De même, le contrôle des prix de l’immobilier, nécessaire pour garantir à la classe moyenne l’accès à leur premier appartement, produit-il l’effet indésirable de freiner l’activité d’un secteur moteur des industries du ciment, de l’acier et du verre qui compte encore pour plus de 7% du PIB et pour 35% du revenu fiscal des administrations locales.

Plus encore, les mesures drastiques imposées par la Commission de Réforme et développement et les régulateurs financiers pour freiner la spéculation immobilière (durcissement des conditions d’acquisition et de crédits, limitations des achats multiples, contrôle stricts des emprunts à l’étranger) ont paradoxalement augmenté les prix du foncier, fait flamber le coût de fonctionnement des sociétés immobilières dont la charge des emprunts a augmenté de plus de 2% (Xinhua finance) et fait peser des risques de faillite sur 25% d’entre elles.

Résultat, confrontés aux difficultés du marché intérieur, ces dernières envisagent d’exporter leurs affaires à l’international, ce que le pouvoir tente précisément de limiter.

La difficile réforme du secteur de l’énergie.

Justifiant son label de « capitalisme d’État », utilisant l’économie comme un puissant levier politique à l’intérieur et à l’étranger, - une notion assez proche des traditions colbertistes françaises avec cependant la sérieuse différence que Paris a perdu le contrôle de sa monnaie – Pékin pilote, grâce à son outil chargé des actifs publics (SASAC) et administre de manière très serré le paysage industriel pour réduire le nombre de ses grands groupes publics et les placer sous son contrôle.

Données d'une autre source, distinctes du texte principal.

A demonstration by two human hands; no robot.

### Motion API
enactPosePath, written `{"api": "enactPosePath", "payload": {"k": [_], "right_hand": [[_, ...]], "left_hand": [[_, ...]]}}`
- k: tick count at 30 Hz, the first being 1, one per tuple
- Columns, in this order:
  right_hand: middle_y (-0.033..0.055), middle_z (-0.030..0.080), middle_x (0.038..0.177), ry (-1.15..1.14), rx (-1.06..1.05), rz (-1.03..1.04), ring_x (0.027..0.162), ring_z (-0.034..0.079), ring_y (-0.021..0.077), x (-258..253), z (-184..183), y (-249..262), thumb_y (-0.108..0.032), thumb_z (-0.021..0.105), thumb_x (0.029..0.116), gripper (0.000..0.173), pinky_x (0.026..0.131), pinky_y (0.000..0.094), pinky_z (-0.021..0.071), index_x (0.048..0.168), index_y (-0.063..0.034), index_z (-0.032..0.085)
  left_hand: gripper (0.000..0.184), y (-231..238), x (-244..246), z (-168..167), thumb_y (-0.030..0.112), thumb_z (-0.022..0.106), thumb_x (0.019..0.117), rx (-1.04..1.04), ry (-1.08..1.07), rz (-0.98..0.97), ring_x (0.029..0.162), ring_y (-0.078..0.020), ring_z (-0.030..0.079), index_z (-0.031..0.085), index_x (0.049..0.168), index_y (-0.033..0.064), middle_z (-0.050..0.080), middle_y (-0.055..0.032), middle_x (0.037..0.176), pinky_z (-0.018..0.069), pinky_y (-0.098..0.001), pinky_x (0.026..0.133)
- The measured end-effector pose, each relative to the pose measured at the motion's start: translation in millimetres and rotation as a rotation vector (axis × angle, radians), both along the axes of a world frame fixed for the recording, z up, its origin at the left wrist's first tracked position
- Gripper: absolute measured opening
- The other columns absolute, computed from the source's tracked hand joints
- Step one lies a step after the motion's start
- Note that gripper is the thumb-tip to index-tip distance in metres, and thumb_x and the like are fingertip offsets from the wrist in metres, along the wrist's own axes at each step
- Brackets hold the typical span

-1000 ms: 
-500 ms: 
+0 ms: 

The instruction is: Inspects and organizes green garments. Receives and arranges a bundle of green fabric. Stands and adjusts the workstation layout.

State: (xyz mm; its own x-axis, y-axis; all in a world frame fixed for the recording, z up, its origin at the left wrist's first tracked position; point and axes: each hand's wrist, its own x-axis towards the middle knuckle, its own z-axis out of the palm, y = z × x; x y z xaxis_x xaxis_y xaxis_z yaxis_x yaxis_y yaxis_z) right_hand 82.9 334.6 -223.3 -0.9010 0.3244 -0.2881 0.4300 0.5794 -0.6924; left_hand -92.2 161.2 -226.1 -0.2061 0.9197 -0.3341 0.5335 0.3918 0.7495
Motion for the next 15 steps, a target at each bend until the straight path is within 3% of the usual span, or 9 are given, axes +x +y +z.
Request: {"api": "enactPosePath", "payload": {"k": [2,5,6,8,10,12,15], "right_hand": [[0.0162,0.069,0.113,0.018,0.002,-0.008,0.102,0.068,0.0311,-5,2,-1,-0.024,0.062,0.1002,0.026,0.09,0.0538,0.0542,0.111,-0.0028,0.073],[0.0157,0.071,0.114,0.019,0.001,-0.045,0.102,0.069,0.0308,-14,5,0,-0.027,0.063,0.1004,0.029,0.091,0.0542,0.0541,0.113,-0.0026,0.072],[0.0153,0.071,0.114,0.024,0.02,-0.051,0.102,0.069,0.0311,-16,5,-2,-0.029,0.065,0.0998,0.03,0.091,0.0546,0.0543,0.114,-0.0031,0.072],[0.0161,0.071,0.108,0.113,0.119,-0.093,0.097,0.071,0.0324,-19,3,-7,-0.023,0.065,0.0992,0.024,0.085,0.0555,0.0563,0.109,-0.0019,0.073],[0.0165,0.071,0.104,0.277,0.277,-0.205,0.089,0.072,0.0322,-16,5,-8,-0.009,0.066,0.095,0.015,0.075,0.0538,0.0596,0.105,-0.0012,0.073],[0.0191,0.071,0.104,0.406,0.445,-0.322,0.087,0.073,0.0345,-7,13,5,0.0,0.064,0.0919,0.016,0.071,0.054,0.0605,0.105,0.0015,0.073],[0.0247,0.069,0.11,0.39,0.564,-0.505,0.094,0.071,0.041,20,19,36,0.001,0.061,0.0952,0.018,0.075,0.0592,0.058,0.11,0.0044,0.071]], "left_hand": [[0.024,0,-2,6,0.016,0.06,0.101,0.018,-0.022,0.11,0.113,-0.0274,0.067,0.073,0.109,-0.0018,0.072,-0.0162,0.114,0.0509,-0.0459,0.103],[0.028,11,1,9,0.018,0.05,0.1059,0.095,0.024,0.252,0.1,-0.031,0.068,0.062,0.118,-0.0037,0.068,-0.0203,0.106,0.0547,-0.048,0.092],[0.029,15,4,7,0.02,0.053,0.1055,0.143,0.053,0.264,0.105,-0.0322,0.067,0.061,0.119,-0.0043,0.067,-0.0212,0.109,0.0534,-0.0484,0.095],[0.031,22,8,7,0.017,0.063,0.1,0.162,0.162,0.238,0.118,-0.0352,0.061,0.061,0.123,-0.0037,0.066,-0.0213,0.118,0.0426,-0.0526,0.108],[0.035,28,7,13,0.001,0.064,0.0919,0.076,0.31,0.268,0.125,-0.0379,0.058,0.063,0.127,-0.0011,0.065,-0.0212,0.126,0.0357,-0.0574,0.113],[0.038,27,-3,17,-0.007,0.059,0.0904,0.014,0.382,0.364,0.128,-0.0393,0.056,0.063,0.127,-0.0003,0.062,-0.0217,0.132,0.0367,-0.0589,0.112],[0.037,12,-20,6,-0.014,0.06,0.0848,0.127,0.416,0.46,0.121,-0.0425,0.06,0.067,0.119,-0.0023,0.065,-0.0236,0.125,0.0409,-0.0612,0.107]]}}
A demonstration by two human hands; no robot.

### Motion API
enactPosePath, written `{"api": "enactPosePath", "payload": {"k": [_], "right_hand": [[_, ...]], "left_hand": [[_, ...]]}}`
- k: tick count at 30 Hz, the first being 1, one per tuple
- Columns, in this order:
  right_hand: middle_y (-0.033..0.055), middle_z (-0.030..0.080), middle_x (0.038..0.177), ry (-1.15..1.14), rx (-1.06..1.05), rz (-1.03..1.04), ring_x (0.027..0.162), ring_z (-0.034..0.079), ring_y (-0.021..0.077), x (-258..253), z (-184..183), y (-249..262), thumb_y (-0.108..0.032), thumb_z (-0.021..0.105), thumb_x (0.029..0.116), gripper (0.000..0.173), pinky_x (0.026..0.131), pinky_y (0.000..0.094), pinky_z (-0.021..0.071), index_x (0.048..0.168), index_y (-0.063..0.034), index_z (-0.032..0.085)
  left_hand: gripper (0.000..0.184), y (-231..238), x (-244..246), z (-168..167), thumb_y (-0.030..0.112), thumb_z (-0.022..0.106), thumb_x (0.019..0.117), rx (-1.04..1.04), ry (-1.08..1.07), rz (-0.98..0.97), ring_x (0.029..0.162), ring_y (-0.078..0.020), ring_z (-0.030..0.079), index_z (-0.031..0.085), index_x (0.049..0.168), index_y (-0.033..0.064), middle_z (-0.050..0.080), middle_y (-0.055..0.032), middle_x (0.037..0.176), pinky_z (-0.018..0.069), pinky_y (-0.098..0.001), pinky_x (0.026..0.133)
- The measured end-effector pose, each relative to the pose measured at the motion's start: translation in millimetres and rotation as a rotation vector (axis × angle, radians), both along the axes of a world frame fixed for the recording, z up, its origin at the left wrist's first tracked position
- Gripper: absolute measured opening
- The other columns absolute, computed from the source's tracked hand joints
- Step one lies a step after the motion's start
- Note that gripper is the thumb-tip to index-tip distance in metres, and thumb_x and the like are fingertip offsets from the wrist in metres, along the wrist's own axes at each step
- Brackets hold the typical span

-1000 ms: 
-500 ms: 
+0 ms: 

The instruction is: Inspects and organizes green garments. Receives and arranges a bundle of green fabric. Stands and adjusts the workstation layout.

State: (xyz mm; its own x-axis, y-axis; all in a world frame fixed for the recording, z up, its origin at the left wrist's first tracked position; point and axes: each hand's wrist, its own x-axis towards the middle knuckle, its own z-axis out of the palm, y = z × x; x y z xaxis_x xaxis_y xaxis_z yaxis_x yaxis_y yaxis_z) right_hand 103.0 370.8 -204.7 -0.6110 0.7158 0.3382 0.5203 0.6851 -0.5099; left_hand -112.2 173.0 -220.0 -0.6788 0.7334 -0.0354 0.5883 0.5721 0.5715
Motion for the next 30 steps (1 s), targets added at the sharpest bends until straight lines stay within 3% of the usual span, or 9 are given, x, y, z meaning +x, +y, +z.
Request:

A la fin août on apprenait la concrétisation d’un projet de fusion déjà évoquée depuis le printemps entre deux groupes publics, l’un Shenhua 神华, n°1 du secteur du charbon et l’autre Guodian, 国电 l’un des 5 géants producteurs d’électricité. Formant un nouveau pôle chinois de l’énergie dont la valeur est estimée à 230 Mds d’€, portant le nom (provisoire) de China Energy Investment Corp. Ltd, l’association devient le premier groupe mondial du secteur de l’énergie.

Après le regroupement du secteur du rail en 2015 entre China National Railway 中国铁路 et China South Locomotive Rolling Stock (CSR 中国南车), ce deuxième regroupement d’envergure qui suit celui de China National Nuclear Power Co. Ltd (中核集团) avec China Power International (中国电力国际发展), indique la volonté du pouvoir de remettre en ordre et de contrôler le secteur de l’énergie dans un contexte où la hausse de la consommation d’énergie constitue une des grandes vulnérabilités du pays.

Entre 2006 et 2017, la consommation d’énergie a augmenté de 56%, passant de 1947 millions de tonnes équivalent pétrole (TEP) à 3053 TEP. Cette hausse de la consommation a entraîné une augmentation préoccupante des importations de pétrole et de gaz, respectivement passées de 5 à 12 barils/jour entre 1994 et 2016 et de 18 Mds de m3/an à 120 Mds de m3 en 2016.

Enfin, le chemin de la rationalisation de la production de charbon qui prévoit de créer par regroupements 10 grands groupes à partir de l’actuel foisonnement de producteurs, est encore long. Il en va de même de la transition énergétique. A titre d’exemple, alors que la part du charbon dans la production d’électricité nationale est tombée à 65%, dans le nouveau groupe qui vient d’être créé elle est encore à 77%, avec 14% à l’éolien, 8% à l’hydraulique et 1% au solaire.